▶ **What to produce**:
Pictures stay out of the output. Return exactly the lines below from the one with "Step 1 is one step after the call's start" down to the one with "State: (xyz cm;", both included, and nothing more.

▶ **Recorded information**:
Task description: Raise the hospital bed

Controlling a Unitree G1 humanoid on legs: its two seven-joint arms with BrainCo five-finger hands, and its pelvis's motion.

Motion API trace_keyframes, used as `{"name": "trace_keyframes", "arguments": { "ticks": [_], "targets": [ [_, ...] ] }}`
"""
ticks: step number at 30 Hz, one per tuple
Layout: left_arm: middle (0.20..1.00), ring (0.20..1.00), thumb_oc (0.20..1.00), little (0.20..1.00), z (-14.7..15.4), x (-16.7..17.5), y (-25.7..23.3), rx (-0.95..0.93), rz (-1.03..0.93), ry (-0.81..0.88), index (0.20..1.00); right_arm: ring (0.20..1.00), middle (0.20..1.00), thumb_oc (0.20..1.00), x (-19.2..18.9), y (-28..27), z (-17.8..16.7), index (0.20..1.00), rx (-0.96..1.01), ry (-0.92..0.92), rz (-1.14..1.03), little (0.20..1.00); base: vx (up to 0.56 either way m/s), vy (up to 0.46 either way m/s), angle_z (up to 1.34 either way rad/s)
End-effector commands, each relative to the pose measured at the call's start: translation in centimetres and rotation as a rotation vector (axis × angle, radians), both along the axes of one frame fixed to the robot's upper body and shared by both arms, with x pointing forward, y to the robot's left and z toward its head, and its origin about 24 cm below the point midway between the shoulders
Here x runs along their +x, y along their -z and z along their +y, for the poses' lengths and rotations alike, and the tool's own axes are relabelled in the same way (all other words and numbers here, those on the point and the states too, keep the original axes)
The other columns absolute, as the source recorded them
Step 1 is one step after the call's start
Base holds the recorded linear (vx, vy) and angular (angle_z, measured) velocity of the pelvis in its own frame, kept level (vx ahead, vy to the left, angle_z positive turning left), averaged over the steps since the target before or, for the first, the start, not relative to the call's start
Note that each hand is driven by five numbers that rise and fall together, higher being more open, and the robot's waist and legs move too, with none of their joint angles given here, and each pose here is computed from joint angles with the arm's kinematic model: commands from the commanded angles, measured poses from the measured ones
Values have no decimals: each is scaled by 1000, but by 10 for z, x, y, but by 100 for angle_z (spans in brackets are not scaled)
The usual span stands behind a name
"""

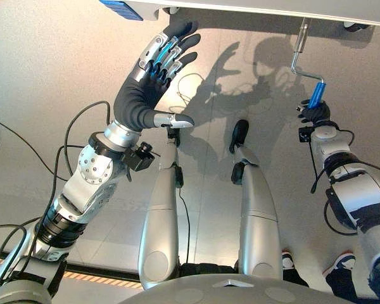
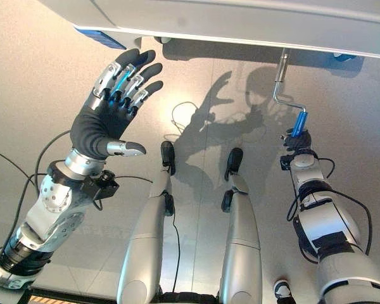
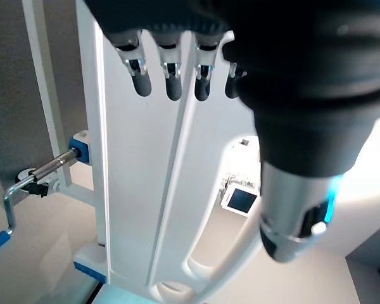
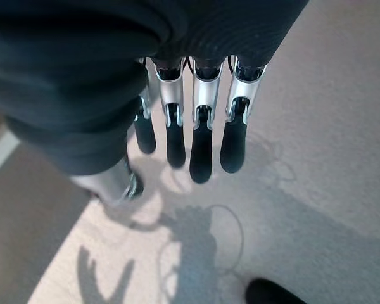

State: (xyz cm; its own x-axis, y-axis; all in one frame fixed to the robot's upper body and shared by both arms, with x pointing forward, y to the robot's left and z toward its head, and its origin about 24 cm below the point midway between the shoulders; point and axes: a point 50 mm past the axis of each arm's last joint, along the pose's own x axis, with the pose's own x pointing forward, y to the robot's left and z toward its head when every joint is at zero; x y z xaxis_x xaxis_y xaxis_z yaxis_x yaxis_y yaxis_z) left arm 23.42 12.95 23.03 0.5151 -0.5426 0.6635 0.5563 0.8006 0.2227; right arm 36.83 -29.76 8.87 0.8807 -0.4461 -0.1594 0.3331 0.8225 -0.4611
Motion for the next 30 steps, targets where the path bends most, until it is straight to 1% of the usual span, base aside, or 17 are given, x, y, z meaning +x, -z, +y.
{"name": "trace_keyframes", "arguments": {
  "ticks": [1, 2, 3, 4, 7, 10, 11, 12, 13, 16, 19, 21, 24, 26, 30],
  "targets": [
    [1000, 1000, 1000, 1000, 0, -3, 7, -46, 6, -13, 1000, 1000, 1000, 1000, 2, 20, 29, 1000, 13, -86, 32, 1000, 0, 0, 0],
    [1000, 1000, 1000, 1000, 0, -3, 8, -46, 6, -13, 1000, 1000, 1000, 1000, 1, 20, 29, 1000, 13, -86, 32, 1000, 0, 0, 0],
    [1000, 1000, 1000, 1000, 5, 2, 15, -15, 29, -57, 1000, 1000, 1000, 1000, -1, 24, 28, 1000, 43, -71, 22, 1000, 0, 0, 0],
    [1000, 1000, 1000, 1000, 17, 17, 37, -9, 122, -161, 1000, 1000, 1000, 1000, -7, 35, 29, 1000, 87, -57, 8, 1000, -19, 37, 3],
    [1000, 1000, 1000, 1000, 40, 39, 88, 28, 324, -333, 1000, 1000, 1000, 1000, -23, 57, 26, 1000, 172, -5, 22, 1000, -7, 11, 1],
    [1000, 1000, 1000, 1000, 64, 46, 140, 85, 514, -484, 1000, 1000, 1000, 1000, -38, 78, 24, 1000, 243, 40, 39, 1000, 30, 37, 1],
    [1000, 1000, 1000, 1000, 70, 47, 150, 115, 542, -516, 1000, 1000, 1000, 1000, -42, 82, 23, 1000, 257, 52, 38, 1000, 35, 24, 4],
    [1000, 1000, 1000, 1000, 70, 47, 150, 115, 542, -516, 1000, 1000, 1000, 1000, -43, 82, 23, 1000, 257, 53, 38, 1000, 58, 48, 6],
    [1000, 1000, 1000, 1000, 81, 44, 182, 175, 656, -588, 1000, 1000, 1000, 1000, -55, 95, 19, 1000, 290, 84, 56, 1000, 66, 48, 3],
    [1000, 1000, 1000, 1000, 96, 36, 225, 282, 816, -691, 1000, 1000, 1000, 1000, -73, 115, 18, 1000, 310, 88, 110, 1000, 88, 45, 1],
    [1000, 1000, 1000, 1000, 102, 24, 260, 425, 936, -738, 1000, 1000, 1000, 1000, -96, 140, 24, 1000, 296, 58, 214, 1000, 104, 19, -1],
    [1000, 1000, 1000, 1000, 106, 9, 287, 464, 1066, -772, 1000, 1000, 1000, 1000, -118, 159, 25, 1000, 286, 55, 298, 1000, 141, 28, 7],
    [1000, 1000, 1000, 1000, 109, -15, 314, 534, 1194, -788, 1000, 1000, 1000, 1000, -156, 185, 24, 1000, 303, 80, 414, 1000, 144, 46, 1],
    [1000, 1000, 1000, 1000, 112, -29, 325, 600, 1234, -786, 1000, 1000, 1000, 1000, -179, 199, 24, 1000, 319, 95, 480, 1000, 119, 62, 2],
    [1000, 1000, 1000, 1000, 121, -58, 341, 584, 1349, -829, 1000, 1000, 1000, 1000, -216, 219, 34, 1000, 358, 85, 579, 1000, 95, 66, -13]
  ]
}}
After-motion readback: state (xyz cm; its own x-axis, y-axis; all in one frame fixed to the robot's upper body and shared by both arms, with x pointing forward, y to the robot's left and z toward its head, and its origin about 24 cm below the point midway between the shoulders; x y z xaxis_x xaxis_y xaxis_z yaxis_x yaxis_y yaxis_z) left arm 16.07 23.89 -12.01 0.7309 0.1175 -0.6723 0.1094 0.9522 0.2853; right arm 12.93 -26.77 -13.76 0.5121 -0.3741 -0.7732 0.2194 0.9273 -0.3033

▶ **Response below**:
Step 1 is one step after the call's start
Base holds the recorded linear (vx, vy) and angular (angle_z, measured) velocity of the pelvis in its own frame, kept level (vx ahead, vy to the left, angle_z positive turning left), averaged over the steps since the target before or, for the first, the start, not relative to the call's start
Note that each hand is driven by five numbers that rise and fall together, higher being more open, and the robot's waist and legs move too, with none of their joint angles given here, and each pose here is computed from joint angles with the arm's kinematic model: commands from the commanded angles, measured poses from the measured ones
Values have no decimals: each is scaled by 1000, but by 10 for z, x, y, but by 100 for angle_z (spans in brackets are not scaled)
The usual span stands behind a name
"""


State: (xyz cm; its own x-axis, y-axis; all in one frame fixed to the robot's upper body and shared by both arms, with x pointing forward, y to the robot's left and z toward its head, and its origin about 24 cm below the point midway between the shoulders; point and axes: a point 50 mm past the axis of each arm's last joint, along the pose's own x axis, with the pose's own x pointing forward, y to the robot's left and z toward its head when every joint is at zero; x y z xaxis_x xaxis_y xaxis_z yaxis_x yaxis_y yaxis_z) left arm 23.42 12.95 23.03 0.5151 -0.5426 0.6635 0.5563 0.8006 0.2227; right arm 36.83 -29.76 8.87 0.8807 -0.4461 -0.1594 0.3331 0.8225 -0.4611

Output for this exercise is complete.